Top of Records shown

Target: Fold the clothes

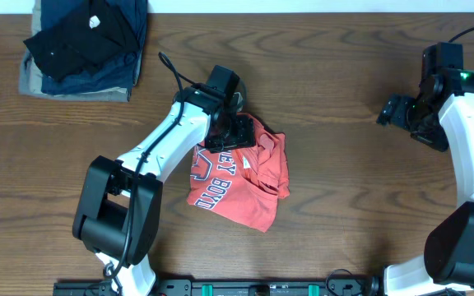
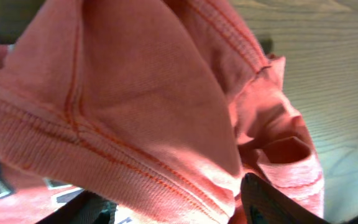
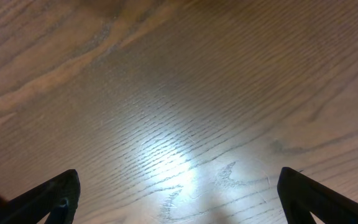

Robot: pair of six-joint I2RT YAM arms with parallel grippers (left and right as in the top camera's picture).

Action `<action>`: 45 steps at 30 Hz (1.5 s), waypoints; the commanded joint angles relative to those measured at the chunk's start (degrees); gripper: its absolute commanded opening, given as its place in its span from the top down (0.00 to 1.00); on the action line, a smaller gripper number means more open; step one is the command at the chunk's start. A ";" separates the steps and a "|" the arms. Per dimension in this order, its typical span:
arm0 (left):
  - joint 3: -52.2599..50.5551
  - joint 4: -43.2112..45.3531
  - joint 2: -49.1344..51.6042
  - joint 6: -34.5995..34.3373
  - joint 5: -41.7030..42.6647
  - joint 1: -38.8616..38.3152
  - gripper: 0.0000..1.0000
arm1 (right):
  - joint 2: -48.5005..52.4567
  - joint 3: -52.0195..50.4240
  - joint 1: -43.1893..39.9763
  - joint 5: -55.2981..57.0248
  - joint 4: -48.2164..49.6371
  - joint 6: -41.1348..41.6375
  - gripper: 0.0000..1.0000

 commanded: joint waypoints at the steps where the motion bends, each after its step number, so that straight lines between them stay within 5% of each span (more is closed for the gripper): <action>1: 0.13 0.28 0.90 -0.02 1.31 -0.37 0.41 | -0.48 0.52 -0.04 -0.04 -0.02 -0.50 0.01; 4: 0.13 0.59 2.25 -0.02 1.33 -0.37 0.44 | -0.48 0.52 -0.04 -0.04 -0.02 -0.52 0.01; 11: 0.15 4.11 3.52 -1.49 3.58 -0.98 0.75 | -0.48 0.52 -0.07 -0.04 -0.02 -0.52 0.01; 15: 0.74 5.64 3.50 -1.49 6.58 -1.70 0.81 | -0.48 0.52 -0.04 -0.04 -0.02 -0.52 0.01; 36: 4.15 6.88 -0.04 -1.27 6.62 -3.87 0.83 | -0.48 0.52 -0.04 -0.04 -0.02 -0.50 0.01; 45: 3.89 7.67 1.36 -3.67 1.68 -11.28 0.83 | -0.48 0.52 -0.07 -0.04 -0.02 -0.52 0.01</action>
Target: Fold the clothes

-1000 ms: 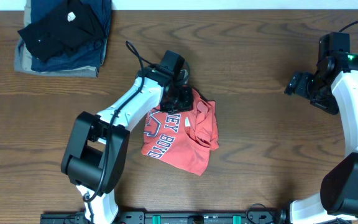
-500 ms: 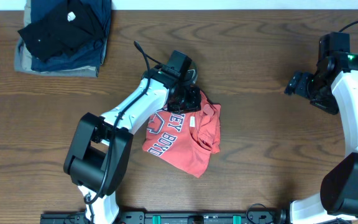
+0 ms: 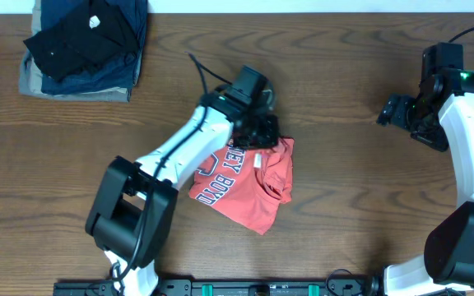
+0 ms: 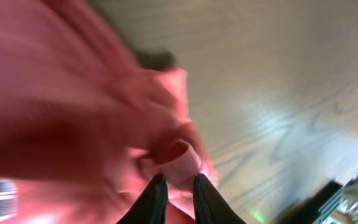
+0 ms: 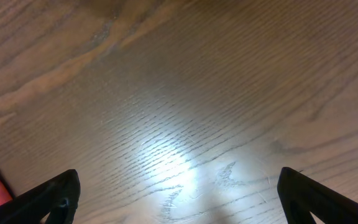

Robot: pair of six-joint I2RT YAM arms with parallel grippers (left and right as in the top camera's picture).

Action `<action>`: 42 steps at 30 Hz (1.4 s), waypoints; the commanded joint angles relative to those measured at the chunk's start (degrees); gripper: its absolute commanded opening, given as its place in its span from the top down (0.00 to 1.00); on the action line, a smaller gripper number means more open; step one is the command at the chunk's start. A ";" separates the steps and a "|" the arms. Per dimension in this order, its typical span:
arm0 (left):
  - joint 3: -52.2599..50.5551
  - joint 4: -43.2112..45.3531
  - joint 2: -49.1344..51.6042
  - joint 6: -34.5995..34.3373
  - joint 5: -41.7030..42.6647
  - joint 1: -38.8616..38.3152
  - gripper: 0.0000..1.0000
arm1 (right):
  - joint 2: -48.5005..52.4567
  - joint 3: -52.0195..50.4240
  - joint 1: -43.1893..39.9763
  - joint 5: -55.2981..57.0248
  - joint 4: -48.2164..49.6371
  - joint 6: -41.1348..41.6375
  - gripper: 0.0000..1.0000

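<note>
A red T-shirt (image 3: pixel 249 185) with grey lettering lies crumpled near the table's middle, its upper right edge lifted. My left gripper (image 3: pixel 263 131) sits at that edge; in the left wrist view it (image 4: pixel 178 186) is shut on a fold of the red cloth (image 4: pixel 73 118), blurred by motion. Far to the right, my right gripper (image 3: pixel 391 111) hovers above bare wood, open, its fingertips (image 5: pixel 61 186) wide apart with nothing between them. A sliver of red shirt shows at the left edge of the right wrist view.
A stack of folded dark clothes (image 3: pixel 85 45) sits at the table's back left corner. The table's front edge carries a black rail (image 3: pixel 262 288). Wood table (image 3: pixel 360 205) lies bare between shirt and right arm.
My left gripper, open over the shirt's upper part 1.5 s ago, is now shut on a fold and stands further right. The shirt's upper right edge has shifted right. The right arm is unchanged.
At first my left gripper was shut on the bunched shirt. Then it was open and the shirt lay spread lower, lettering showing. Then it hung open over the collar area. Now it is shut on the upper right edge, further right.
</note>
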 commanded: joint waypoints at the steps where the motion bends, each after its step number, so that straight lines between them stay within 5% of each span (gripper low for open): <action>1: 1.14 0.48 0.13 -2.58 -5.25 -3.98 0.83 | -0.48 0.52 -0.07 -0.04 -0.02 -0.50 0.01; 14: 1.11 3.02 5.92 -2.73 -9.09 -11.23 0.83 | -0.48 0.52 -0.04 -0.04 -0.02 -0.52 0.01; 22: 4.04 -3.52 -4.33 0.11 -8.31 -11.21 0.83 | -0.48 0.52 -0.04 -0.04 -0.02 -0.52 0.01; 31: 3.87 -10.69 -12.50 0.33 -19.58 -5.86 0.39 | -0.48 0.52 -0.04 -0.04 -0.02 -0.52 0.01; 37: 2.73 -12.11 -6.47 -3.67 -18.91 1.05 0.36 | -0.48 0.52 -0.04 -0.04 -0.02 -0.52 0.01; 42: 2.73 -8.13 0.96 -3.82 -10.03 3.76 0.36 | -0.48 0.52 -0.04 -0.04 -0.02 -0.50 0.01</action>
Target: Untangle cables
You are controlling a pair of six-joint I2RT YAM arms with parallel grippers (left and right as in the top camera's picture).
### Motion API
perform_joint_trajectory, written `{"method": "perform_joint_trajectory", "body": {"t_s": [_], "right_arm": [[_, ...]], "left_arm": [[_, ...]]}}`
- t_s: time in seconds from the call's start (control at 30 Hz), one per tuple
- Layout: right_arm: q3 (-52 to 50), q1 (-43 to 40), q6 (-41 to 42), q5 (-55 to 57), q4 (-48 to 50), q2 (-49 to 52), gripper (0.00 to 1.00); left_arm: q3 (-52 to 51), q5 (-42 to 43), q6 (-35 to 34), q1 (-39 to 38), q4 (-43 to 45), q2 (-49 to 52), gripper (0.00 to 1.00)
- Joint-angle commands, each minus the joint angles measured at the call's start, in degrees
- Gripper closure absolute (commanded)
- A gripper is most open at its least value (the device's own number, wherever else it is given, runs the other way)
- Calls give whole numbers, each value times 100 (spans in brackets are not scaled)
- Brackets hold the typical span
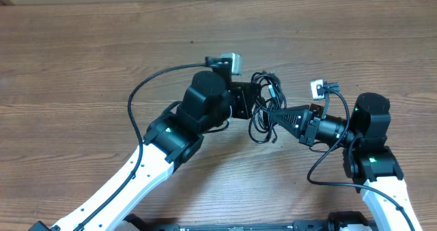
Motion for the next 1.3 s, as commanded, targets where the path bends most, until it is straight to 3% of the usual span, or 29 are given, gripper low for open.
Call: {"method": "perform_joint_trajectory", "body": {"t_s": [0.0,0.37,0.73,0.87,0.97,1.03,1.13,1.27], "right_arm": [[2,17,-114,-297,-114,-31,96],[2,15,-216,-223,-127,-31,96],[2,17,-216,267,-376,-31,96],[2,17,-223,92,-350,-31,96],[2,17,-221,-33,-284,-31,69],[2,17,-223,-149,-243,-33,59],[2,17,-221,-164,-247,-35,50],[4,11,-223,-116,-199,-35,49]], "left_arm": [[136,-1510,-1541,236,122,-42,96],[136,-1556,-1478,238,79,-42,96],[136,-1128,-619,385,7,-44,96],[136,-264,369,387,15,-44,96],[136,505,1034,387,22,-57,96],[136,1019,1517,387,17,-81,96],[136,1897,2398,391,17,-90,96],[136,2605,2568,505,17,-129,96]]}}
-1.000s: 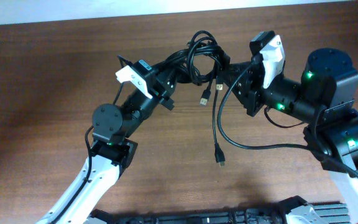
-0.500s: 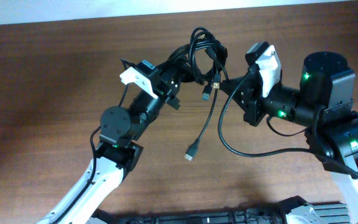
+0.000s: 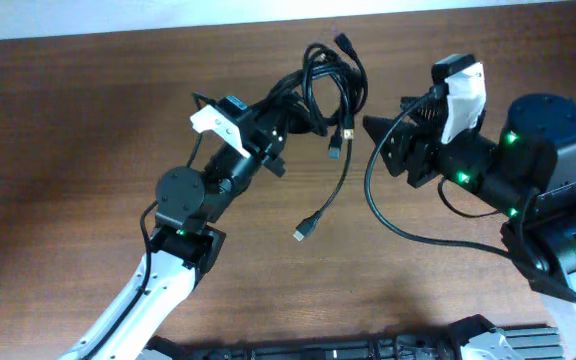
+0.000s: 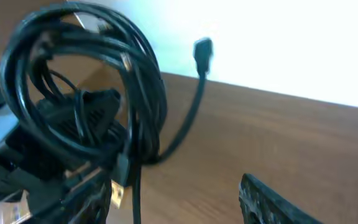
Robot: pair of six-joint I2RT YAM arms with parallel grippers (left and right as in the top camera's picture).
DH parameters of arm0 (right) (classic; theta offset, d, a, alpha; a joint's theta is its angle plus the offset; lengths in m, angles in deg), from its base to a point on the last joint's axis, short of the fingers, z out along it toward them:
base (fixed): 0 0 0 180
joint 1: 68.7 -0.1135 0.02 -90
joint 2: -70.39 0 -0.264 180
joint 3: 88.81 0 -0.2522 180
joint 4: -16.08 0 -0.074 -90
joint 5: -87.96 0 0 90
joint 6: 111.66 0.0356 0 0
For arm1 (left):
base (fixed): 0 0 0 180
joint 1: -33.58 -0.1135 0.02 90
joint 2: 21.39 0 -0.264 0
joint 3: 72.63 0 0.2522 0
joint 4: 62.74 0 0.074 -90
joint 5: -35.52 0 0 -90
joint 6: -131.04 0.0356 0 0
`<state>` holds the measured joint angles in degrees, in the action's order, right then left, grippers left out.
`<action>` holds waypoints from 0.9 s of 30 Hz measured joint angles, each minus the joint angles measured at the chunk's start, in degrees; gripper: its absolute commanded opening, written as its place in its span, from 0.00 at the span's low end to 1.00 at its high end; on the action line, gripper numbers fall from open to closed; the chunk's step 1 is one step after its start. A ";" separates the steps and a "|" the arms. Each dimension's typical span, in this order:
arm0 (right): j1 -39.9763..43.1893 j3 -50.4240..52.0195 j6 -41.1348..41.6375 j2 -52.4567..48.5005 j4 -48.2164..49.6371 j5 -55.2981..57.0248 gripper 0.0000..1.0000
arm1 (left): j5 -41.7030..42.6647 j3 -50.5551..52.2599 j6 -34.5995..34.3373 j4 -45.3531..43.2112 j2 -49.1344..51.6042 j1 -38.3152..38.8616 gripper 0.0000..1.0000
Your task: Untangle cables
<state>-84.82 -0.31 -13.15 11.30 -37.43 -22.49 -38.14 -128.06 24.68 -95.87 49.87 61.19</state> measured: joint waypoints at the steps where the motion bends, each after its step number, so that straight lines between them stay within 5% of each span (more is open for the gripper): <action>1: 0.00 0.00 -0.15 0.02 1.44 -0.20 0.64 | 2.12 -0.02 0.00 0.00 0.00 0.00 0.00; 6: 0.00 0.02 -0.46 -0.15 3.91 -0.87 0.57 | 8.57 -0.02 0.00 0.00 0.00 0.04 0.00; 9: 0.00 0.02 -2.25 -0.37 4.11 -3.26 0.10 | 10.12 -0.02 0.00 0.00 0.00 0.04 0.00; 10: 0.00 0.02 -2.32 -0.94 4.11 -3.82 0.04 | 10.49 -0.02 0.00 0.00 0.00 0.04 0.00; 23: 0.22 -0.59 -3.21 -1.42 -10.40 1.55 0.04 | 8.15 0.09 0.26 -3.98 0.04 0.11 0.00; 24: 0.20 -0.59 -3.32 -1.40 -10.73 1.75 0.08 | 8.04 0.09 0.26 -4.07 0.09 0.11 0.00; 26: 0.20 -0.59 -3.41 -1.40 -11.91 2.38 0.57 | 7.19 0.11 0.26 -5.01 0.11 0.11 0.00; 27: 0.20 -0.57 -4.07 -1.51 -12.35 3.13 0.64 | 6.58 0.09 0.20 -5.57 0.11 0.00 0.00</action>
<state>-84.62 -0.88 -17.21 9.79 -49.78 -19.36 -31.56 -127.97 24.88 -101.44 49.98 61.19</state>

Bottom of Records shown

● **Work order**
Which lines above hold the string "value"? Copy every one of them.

● **Exercise response**
- A gripper is most open at its least value (the device's own number, wherever else it is given, runs the other way)
- Calls give whole numbers, each value times 100 (spans in brackets are not scaled)

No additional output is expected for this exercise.